*INSTRUCTIONS FOR THE TASK:*
Say how many lines in the following data hold the word "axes". Write nothing but that number.

*RAW DATA:*
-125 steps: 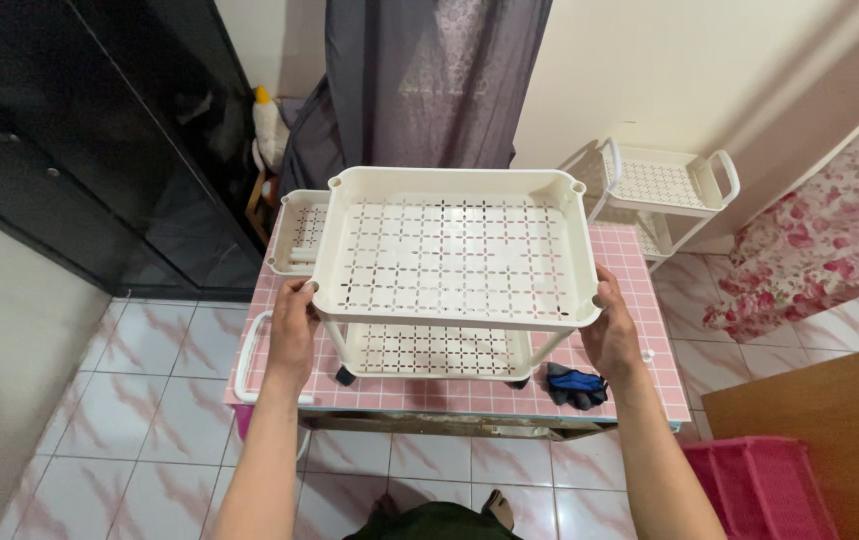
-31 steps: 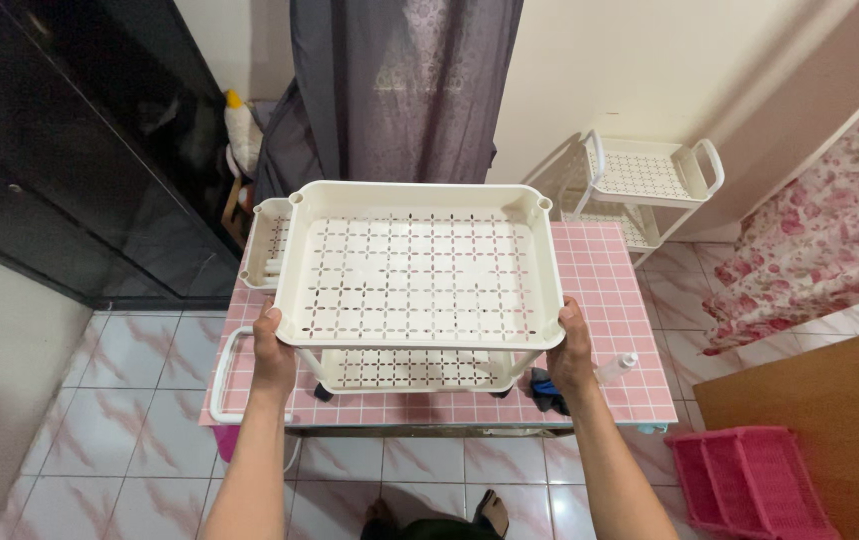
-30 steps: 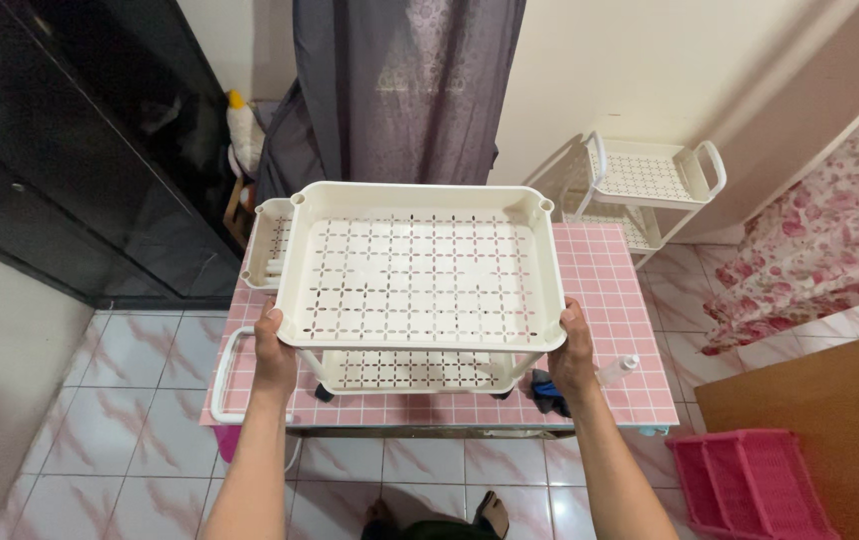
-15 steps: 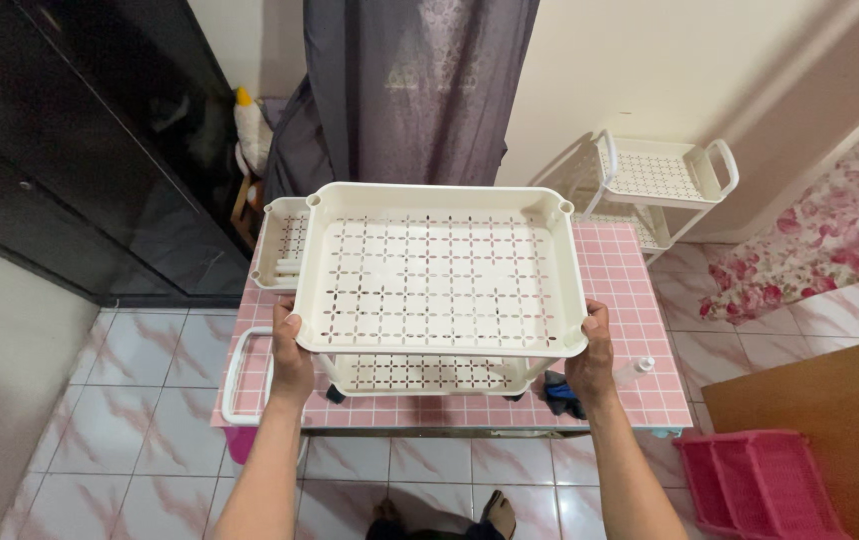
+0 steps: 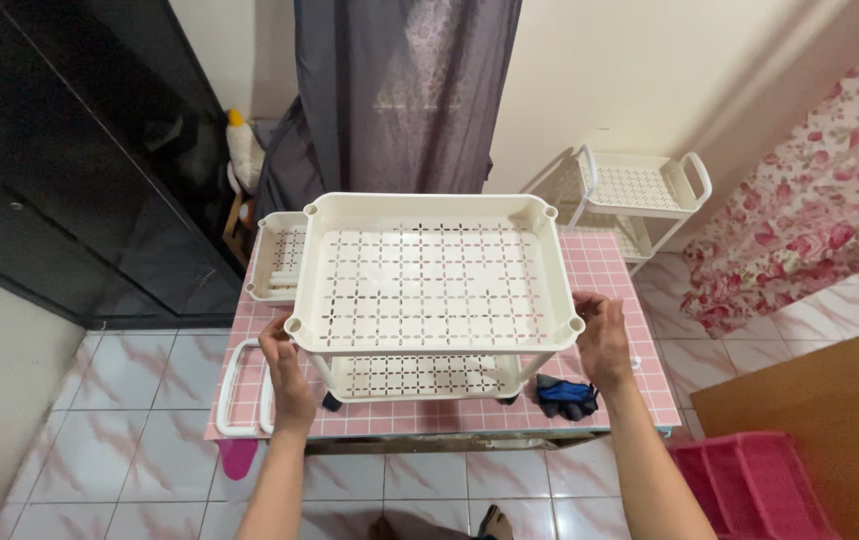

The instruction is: The person assembles a white plastic rolling shelf by inserting vertical poles into the base tray, stacking a second tray on top, and attaching handles. The person uses a cloth to wipe the poles before insertion.

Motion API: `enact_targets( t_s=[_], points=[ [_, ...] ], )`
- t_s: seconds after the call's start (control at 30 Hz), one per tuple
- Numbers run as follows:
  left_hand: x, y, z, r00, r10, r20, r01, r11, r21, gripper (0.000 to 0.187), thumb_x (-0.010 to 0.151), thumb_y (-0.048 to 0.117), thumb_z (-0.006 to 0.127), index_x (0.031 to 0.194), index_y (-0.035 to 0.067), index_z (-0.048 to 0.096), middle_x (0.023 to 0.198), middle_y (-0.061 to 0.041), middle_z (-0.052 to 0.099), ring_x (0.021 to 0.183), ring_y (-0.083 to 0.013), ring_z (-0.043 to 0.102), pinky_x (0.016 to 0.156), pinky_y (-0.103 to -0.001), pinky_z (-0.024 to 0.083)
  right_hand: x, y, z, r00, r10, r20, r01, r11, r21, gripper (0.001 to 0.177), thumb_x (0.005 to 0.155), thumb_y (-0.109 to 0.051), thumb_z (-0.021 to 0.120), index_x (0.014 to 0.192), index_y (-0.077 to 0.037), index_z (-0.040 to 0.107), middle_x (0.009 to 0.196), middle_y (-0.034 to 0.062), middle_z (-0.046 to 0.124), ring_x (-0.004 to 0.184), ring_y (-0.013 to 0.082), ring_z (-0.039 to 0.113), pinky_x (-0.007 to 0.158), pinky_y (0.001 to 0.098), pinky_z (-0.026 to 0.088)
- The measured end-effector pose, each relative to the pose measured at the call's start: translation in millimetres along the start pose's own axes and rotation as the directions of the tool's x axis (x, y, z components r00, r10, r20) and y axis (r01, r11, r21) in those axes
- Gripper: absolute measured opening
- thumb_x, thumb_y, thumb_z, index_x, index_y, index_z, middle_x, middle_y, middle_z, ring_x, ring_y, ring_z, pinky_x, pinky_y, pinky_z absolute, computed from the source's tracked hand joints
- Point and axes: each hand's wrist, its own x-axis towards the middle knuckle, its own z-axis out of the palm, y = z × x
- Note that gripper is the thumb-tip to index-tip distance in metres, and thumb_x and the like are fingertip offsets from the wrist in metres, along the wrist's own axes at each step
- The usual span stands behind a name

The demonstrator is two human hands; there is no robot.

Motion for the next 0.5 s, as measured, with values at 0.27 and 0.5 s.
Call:
enact_targets(
  t_s=[0.27,0.5],
  points=[
    [-40.0,11.3,24.7,0.95,-0.044,-0.311,0.15,0.933,0.326,0.068,0.097,0.031,0.066,0.147,-0.004,0.036,0.149,-0.02,0.041,0.141,-0.0304,0.041,0.116,-0.048,0.033,86.7,-38.2,-0.4,0.996,-0.037,-0.081,-0.022,0.783,-0.621,0.033,0.101,-0.005,0.051,0.133,-0.002,0.058,0.125,0.0107,0.067,0.107,0.0223,0.067,0.089,0.0344,0.055],
    [-42.9,7.9,31.2,0.936,0.003,-0.351,0.137,0.918,0.373,0.044,0.099,0.019,0.064,0.136,-0.002,0.054,0.136,-0.016,0.06,0.118,-0.0271,0.063,0.092,-0.037,0.054,147.2,-19.0,7.2,0.998,0.044,0.055,0.022,0.559,-0.829,0.047,0.097,-0.005,0.06,0.144,-0.002,0.053,0.138,0.0107,0.064,0.114,0.0218,0.066,0.093,0.0334,0.054]
  ],
)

*RESULT FOR THIS TASK:*
3